Separation of the runtime from the compiler would really aid in the development at this point since things have stabilized now. The CI seems to be running well and catching regressions, and has decent coverage.

In terms of test coverage, the one area that is left is the validation test suite which I am looking into.

But, I am not sure what other low hanging fruit there is. Adding extensions would certainly be useful, but I think that will evolve more naturally.

What do you think would be a good point to move such a pass to?

1 Like

It’s definitely an as-late-as-possible sort of pass. If it could be done in the linker, that would be best. :)

Before we go too far down this road, how does MS recommend writing code that wants to use such-and-such API if it’s running on a new enough OS?

EDIT: okay, I read the Raymond Chen post; I understand his point, but it’s definitely unfortunate for us (and any other tools that are capable of verifying that weak-linked symbols aren’t actually used at runtime when unavailable).
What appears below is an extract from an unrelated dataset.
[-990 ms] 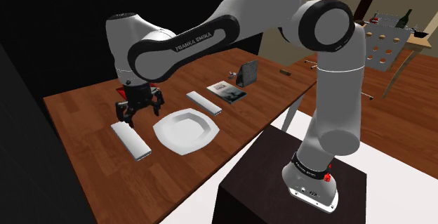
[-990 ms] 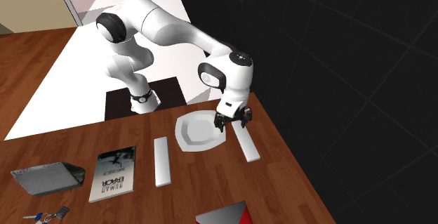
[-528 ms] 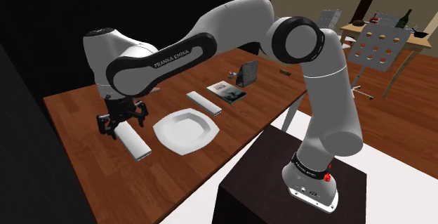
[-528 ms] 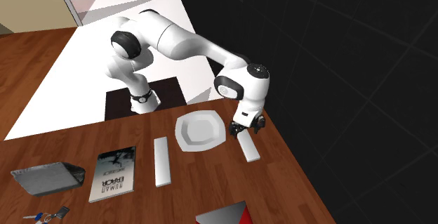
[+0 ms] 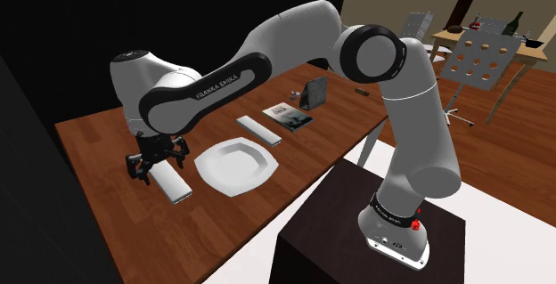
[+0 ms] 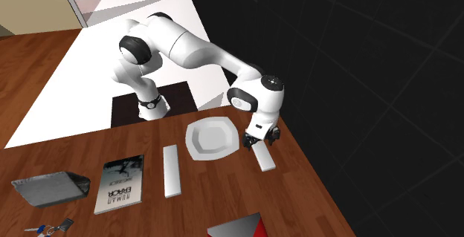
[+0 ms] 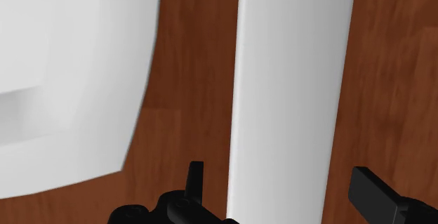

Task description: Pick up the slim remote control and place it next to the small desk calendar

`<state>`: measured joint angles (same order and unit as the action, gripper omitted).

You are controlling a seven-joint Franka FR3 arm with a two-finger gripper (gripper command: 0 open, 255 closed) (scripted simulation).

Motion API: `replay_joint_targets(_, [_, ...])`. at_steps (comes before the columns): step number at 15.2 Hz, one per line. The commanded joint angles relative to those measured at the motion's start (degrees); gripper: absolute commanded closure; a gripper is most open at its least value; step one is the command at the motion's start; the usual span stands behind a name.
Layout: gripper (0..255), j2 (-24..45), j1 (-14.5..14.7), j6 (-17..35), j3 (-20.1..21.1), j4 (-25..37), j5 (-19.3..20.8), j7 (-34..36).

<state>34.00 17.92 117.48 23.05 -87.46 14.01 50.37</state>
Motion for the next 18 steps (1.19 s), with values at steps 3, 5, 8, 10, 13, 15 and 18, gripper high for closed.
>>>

But it does sound like this constructor is the right way to go, I guess?

Oh, sorry, I thought by as-late-as-possible, you mean time wise not during the pipeline.
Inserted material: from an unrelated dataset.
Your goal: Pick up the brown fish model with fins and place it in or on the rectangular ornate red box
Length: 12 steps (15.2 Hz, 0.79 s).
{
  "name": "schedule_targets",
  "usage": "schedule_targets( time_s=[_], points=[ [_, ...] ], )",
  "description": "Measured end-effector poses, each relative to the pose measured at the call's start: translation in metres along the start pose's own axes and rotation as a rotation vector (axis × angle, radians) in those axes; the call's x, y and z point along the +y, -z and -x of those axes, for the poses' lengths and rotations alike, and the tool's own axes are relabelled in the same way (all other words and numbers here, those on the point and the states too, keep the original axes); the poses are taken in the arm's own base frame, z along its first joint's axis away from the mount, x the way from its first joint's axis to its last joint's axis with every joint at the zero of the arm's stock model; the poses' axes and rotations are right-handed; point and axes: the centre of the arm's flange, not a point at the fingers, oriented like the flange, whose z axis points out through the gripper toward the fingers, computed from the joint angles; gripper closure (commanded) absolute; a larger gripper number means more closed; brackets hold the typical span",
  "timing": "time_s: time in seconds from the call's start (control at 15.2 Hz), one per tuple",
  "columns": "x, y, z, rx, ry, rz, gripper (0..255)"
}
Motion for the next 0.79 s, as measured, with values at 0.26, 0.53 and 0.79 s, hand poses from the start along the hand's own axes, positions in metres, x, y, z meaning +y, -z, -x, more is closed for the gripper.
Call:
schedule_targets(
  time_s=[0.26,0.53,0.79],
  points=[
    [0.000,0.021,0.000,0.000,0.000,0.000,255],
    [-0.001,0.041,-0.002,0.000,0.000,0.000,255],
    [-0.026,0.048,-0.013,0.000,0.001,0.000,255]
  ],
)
Yes, I agree, that this should be a late stage pass, perhaps a late SIL stage pass right before IRGen (dare I suggest CodeGenPrepare? :smiley: and then cry as we try to remove it for the rest of time).
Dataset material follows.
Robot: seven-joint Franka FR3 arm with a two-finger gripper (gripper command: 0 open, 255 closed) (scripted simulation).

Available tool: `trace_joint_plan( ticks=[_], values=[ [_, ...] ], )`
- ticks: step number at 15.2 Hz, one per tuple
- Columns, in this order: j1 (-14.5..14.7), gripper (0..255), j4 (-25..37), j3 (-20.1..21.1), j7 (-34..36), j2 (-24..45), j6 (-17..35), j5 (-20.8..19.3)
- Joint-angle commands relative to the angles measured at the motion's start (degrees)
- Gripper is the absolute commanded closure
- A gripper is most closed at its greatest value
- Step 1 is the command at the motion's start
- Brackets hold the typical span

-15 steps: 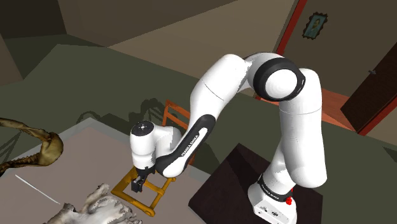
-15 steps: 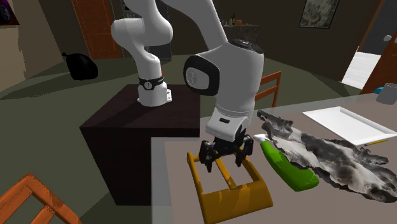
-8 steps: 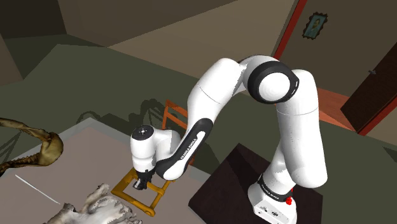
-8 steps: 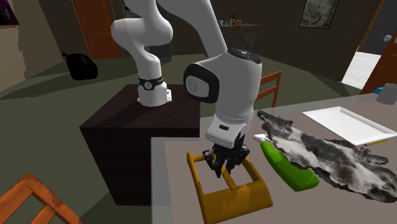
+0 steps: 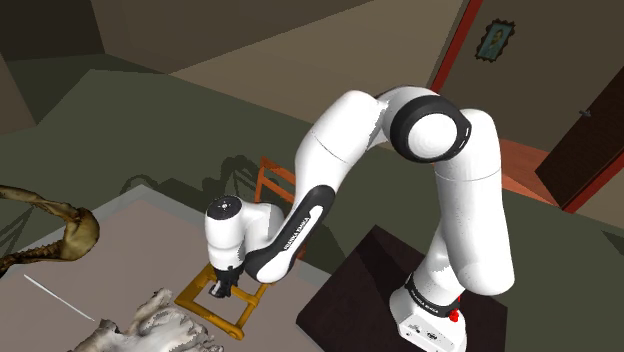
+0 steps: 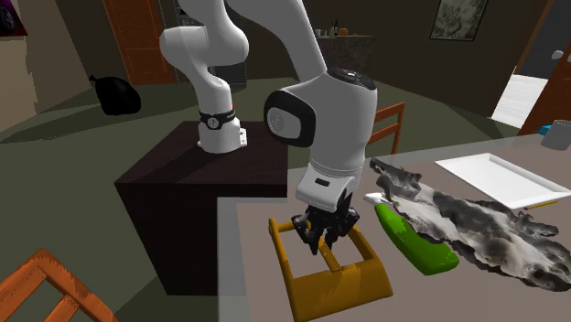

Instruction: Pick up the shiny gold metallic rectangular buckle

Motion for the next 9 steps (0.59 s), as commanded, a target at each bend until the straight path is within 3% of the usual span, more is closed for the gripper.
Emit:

I agree that it is unfortunate for Swift. I don't think that they really do the back deployment, instead opting for a local distribution of the runtime (hence the whole dll hell problem that was rampant in the 90s). They have since suffered the problems of that design and the new solution is SxS (side-by-side) installations. The system has a SxS cache of the various versions, and you link against the specific recision of the API that you built against. This allows the system to back-deploy by building a new version of the DLL for the target os.

There is something which they call API contracts which is part of the UWP world, but those apply to the high level APIs more around the Windows UI frameworks and things like bluetooth and GPS APIs. For the packaged DLLs (which are user provided), there is the LoadPackagedLibrary which can get you the handle the module to use with GetProcAddress. So, we do have a way to deal with that when the time comes.

Well, we don’t actually want to fight the platform’s direction on this too hard because it’ll create extra tension for people trying to integrate Swift code into an existing project, which of course is a goal. If SxS is the right way to do this on Windows, we should consider what that means from the implementation on up to the language design. That’s why I think it might be useful to try to, in the short term, narrowly tackle the problem of these weak-linked symbols that maybe don’t need to be weak-linked.

1 Like

To me that feels a bit overkill. It seems to me like we could do an adequate job in IRGen generating lazy GetProcAddress stubs, and that would be easier to work with in the short term.

I agree with your point about first fixing places we're using weak imports unintentionally though; even with resilience enabled, there should be no reason for us to do so on non-Darwin platforms today.

Unfortunately, I think in full generality we need to reference data symbols, and moreover reference them from data, which means there's really no way to stub them. Remember this isn't just Swift emitting references to OS code, it's Swift emitting references to other Swift code across a stable binary interface.

I guess I was taking for granted that we know enough during IRGen to know that we're referencing data that might be weakly referenced so we could go through an accessor if needed instead.

I'm pretty sure there are data-to-data dependencies in the ABI, e.g. with resilient protocols and overrides.